● EXERCISE DESCRIPTION: Produce the listing below again, exactly as shown.

══════

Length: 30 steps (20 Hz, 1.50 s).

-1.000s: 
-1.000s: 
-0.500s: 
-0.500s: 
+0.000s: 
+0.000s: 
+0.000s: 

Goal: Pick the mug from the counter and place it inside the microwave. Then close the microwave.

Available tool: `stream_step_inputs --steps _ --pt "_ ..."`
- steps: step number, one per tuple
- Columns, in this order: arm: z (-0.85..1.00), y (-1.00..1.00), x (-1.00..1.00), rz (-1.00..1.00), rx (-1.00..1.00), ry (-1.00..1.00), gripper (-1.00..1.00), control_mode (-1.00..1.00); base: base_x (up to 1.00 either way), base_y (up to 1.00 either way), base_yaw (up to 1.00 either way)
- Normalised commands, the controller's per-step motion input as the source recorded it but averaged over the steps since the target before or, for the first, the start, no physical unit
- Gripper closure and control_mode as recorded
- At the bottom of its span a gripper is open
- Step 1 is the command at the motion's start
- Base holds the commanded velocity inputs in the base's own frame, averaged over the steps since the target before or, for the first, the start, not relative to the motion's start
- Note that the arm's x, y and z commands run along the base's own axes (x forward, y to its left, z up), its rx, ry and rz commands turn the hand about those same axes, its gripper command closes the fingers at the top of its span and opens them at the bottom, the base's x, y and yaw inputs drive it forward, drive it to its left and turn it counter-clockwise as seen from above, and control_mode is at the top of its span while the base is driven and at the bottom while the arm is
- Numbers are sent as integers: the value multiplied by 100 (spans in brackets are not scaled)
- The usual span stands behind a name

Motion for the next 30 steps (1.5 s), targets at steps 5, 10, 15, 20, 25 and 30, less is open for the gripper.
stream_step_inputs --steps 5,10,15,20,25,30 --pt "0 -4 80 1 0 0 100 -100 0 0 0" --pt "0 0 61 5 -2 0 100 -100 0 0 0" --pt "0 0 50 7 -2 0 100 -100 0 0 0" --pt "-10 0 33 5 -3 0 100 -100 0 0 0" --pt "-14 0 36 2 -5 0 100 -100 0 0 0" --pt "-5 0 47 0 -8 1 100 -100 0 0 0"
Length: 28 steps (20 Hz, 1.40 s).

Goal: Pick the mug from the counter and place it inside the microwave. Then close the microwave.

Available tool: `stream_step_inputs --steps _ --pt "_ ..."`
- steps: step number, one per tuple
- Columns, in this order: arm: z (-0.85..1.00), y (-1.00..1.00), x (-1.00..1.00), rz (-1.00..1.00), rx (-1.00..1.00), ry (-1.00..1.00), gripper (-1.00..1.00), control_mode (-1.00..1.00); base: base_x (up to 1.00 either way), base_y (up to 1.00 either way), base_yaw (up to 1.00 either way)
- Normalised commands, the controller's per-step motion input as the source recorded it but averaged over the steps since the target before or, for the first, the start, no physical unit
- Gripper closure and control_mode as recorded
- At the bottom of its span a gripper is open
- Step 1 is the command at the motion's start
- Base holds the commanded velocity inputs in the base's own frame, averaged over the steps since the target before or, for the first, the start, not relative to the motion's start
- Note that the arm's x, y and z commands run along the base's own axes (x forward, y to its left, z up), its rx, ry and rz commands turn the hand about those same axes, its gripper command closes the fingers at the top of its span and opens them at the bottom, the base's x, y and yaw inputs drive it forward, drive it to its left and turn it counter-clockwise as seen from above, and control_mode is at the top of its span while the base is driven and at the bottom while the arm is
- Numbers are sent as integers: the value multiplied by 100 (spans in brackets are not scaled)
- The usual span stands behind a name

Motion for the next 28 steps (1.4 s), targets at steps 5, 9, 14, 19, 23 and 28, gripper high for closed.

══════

● ANSWER TO THIS TASK:
Length: 30 steps (20 Hz, 1.50 s).

-1.000s: 
-1.000s: 
-0.500s: 
-0.500s: 
+0.000s: 
+0.000s: 
+0.000s: 

Goal: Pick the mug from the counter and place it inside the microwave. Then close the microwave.

Available tool: `stream_step_inputs --steps _ --pt "_ ..."`
- steps: step number, one per tuple
- Columns, in this order: arm: z (-0.85..1.00), y (-1.00..1.00), x (-1.00..1.00), rz (-1.00..1.00), rx (-1.00..1.00), ry (-1.00..1.00), gripper (-1.00..1.00), control_mode (-1.00..1.00); base: base_x (up to 1.00 either way), base_y (up to 1.00 either way), base_yaw (up to 1.00 either way)
- Normalised commands, the controller's per-step motion input as the source recorded it but averaged over the steps since the target before or, for the first, the start, no physical unit
- Gripper closure and control_mode as recorded
- At the bottom of its span a gripper is open
- Step 1 is the command at the motion's start
- Base holds the commanded velocity inputs in the base's own frame, averaged over the steps since the target before or, for the first, the start, not relative to the motion's start
- Note that the arm's x, y and z commands run along the base's own axes (x forward, y to its left, z up), its rx, ry and rz commands turn the hand about those same axes, its gripper command closes the fingers at the top of its span and opens them at the bottom, the base's x, y and yaw inputs drive it forward, drive it to its left and turn it counter-clockwise as seen from above, and control_mode is at the top of its span while the base is driven and at the bottom while the arm is
- Numbers are sent as integers: the value multiplied by 100 (spans in brackets are not scaled)
- The usual span stands behind a name

Motion for the next 30 steps (1.5 s), targets at steps 5, 10, 15, 20, 25 and 30, less is open for the gripper.
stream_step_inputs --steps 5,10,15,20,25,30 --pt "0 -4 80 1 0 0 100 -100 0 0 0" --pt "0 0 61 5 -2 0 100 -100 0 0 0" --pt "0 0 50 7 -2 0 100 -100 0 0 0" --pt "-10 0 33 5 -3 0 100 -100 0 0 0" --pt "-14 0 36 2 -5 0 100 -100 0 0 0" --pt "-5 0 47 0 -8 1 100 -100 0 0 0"
Length: 28 steps (20 Hz, 1.40 s).

Goal: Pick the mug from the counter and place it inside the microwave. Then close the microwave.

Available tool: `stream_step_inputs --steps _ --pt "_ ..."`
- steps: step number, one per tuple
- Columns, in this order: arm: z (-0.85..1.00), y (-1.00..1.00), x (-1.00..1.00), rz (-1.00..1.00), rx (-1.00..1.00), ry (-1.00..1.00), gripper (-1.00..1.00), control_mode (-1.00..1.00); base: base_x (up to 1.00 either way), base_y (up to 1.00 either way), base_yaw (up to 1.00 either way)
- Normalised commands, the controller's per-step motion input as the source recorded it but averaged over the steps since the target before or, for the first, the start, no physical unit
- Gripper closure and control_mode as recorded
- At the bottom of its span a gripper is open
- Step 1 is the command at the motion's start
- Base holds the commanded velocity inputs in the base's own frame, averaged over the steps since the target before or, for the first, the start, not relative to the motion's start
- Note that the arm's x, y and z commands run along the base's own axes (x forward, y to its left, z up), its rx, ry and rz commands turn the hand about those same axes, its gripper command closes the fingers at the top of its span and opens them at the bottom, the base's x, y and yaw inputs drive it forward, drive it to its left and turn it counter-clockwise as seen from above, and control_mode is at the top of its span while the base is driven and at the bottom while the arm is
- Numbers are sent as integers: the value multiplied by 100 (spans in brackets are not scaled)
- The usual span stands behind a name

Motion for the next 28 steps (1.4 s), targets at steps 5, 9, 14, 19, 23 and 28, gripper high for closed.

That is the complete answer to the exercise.